— Problem to solve —
Reproduce, from the line containing "yellow towel in" to the last line of the material, every line exactly.

[[ Working data, beginning ]]

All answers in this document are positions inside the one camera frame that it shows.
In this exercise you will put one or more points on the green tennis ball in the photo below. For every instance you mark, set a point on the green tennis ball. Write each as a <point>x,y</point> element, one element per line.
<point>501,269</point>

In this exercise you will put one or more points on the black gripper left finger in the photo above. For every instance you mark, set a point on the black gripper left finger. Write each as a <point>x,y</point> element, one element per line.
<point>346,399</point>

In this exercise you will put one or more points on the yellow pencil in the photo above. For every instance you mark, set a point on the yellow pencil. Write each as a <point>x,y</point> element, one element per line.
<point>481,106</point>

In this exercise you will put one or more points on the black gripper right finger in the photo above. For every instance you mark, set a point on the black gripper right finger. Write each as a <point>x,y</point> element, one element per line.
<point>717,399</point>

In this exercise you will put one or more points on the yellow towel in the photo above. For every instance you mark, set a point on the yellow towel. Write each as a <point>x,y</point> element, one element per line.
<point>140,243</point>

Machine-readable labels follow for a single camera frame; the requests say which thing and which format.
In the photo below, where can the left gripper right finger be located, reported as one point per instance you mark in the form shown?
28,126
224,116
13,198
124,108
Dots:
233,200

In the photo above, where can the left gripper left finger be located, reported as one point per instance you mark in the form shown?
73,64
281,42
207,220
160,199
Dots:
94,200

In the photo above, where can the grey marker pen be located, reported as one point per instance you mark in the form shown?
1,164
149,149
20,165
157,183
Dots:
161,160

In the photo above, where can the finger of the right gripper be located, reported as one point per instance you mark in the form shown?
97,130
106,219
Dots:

[[ Working data, end ]]

— Answer area —
In this exercise you will put one or more points on the yellow towel in the photo above. For every instance you mark, set a point on the yellow towel. Write each as a <point>x,y</point> element, one element per line.
<point>140,243</point>

Machine-readable labels follow for a single camera frame; the requests say which thing and which format.
In the photo below, where can the left gripper right finger be located, reported as one point per instance you mark in the form shown?
28,126
224,116
13,198
124,108
Dots:
233,200

In the photo above, where can the left gripper left finger be located, reported as one point per instance you mark in the form shown?
73,64
281,42
207,220
160,199
Dots:
94,200

In the photo above, where can the grey marker pen be located, reported as one point per instance you mark in the form shown?
1,164
149,149
20,165
157,183
Dots:
161,160

In the photo above, where can the finger of the right gripper be located, reported as one point per instance you mark in the form shown?
97,130
106,219
Dots:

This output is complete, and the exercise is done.